The surprise reversal by one of the world’s most aggressive antitrust bodies will ease the path to Microsoft closing the deal. It leaves the US Federal Trade Commission — which filed to block the deal in December — as its largest remaining regulatory barrier.

Shares in Activision Blizzard rose by more than 5 per cent on Friday morning in New York, though at around $84 it is still trading below Microsoft’s $95 offer price.

Just last month, the CMA had dealt a serious blow to Microsoft’s hopes of closing the deal, saying it believed the software giant would be motivated to limit Call of Duty’s availability on Sony’s PlayStation. Its provisional findings suggested that Microsoft would have to sell off the Call of Duty business for it to clear the deal, a remedy that the company has ruled out as unviable.

The CMA’s abrupt turnround comes after Microsoft accused the agency of making mistakes in its financial modelling, which undermined its assessment that the company would be motivated to cut off console rivals’ access to the game.

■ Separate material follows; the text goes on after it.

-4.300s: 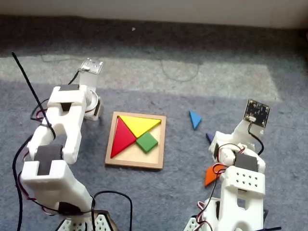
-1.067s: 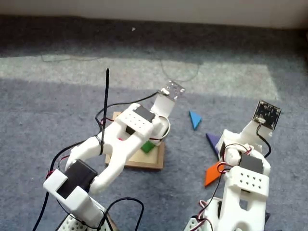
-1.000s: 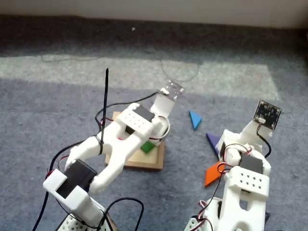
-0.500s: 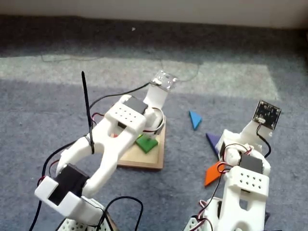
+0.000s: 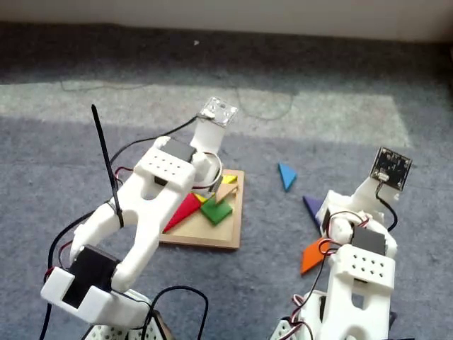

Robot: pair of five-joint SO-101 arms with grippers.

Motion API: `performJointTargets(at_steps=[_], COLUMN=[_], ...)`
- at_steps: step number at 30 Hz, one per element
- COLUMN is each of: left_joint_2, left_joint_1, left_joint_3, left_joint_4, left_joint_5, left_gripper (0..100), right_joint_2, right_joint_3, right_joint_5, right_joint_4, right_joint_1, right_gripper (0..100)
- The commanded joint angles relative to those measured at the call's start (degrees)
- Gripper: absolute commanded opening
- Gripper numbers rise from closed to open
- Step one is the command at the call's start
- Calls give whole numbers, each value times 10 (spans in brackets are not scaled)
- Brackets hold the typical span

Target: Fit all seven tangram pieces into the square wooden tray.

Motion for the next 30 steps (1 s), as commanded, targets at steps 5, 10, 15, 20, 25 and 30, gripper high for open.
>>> performJointTargets(at_steps=[5, 10, 15, 20, 25, 30], left_joint_2=[-24, -24, -23, -23, -23, -23], left_joint_1=[-1, 15, 48, 48, 58, 80], left_joint_3=[29, 30, 33, 68, 74, 74], left_joint_4=[-7, -7, -18, -79, -89, -89], left_joint_5=[-62, -60, -59, -59, -59, -58], left_gripper=[148, 148, 148, 148, 148, 148], right_joint_2=[-13, -13, -13, -14, -14, -14], right_joint_3=[-4, -3, -3, 7, 7, 7], right_joint_5=[5, 5, 5, 5, 5, 5], right_joint_4=[-13, -13, -13, -13, -13, -13], right_joint_1=[-5, -5, -6, -6, -6, -6], right_gripper=[239, 239, 239, 239, 239, 239])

Microsoft said earlier this month that there had been “clear errors in the figures being used to value the small number of Sony customers who might move to Xbox in the absence of Call of Duty”. 

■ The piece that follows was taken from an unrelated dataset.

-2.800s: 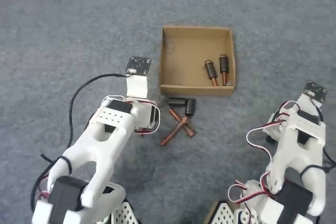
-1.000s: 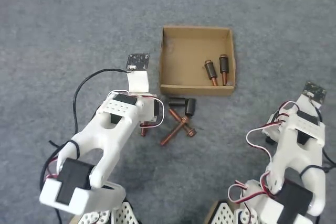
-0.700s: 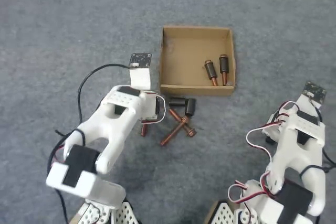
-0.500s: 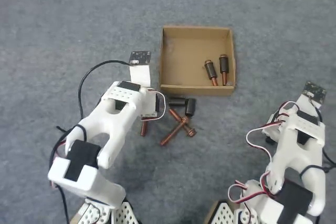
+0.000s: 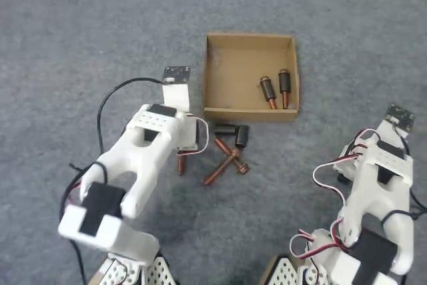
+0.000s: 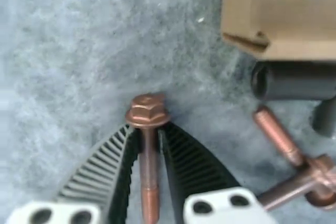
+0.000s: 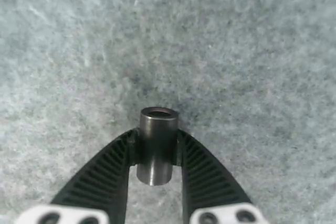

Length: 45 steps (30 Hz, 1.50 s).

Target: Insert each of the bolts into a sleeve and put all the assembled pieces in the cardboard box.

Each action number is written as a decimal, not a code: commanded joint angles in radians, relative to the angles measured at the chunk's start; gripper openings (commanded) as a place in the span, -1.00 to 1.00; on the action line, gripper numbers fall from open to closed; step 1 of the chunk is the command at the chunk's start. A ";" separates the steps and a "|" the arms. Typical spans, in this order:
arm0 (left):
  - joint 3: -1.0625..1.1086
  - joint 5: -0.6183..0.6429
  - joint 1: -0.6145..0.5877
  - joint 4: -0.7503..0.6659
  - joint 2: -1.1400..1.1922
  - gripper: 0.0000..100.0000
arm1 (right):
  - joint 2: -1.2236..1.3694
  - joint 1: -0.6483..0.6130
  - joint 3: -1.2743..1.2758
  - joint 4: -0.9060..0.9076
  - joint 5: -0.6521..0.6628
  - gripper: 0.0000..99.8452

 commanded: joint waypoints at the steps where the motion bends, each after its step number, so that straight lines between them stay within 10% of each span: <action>1: 0.087 0.008 -0.089 -0.084 -0.160 -0.98 | -0.061 -0.024 -0.009 -0.039 -0.005 -0.99; 12: 0.257 0.008 -0.184 -0.327 -0.269 -0.98 | -0.071 -0.182 -0.011 -0.348 -0.002 -0.98; 45: 0.259 0.008 -0.184 -0.328 -0.269 -0.98 | 0.351 -0.499 -0.008 -1.808 -0.002 -0.99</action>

Martin Coleman, chair of the independent panel conducting the CMA’s investigation, defended the U-turn. “Provisional findings are a key aspect of the merger process and are explicitly designed to give the businesses involved, and any interested third parties, the chance to respond with new evidence before we make a final decision,” he said in a statement.

One leading antitrust lawyer said: “This is a very unusual development. In CMA-era cases, there has only been one other occurrence of ‘updated’ provisional findings that I’m aware of.”

“This is extremely unusual,” said an ex-CMA lawyer. “Restating your provisional findings is something you would rather die than do.” 

Microsoft said on Friday: “We appreciate the CMA’s rigorous and thorough evaluation of the evidence and welcome its updated provisional findings . . . We look forward to working with the CMA to resolve any outstanding concerns.”

The CMA said on Friday it had received a “significant amount of new evidence in response to its original provisional findings” that indicated any move by Microsoft to withhold Call of Duty from PlayStation to make it exclusively available on Xbox would be “significantly lossmaking under any plausible scenario”. 

“The CMA’s updated provisional findings show an improved understanding of the console gaming market and demonstrate a commitment to supporting players and competition,” Activision Blizzard said. “Microsoft has already presented effective and enforceable remedies to address each of the CMA’s remaining concerns.” 

The CMA is still investigating the potential impact on cloud gaming, where it has said Microsoft could be motivated to make Activision Blizzard games exclusive to Game Pass, its subscription service.

In recent weeks, Microsoft has struck agreements with Nvidia, Ubitus and Boosteroid to distribute Activision Blizzard’s games on their cloud gaming services.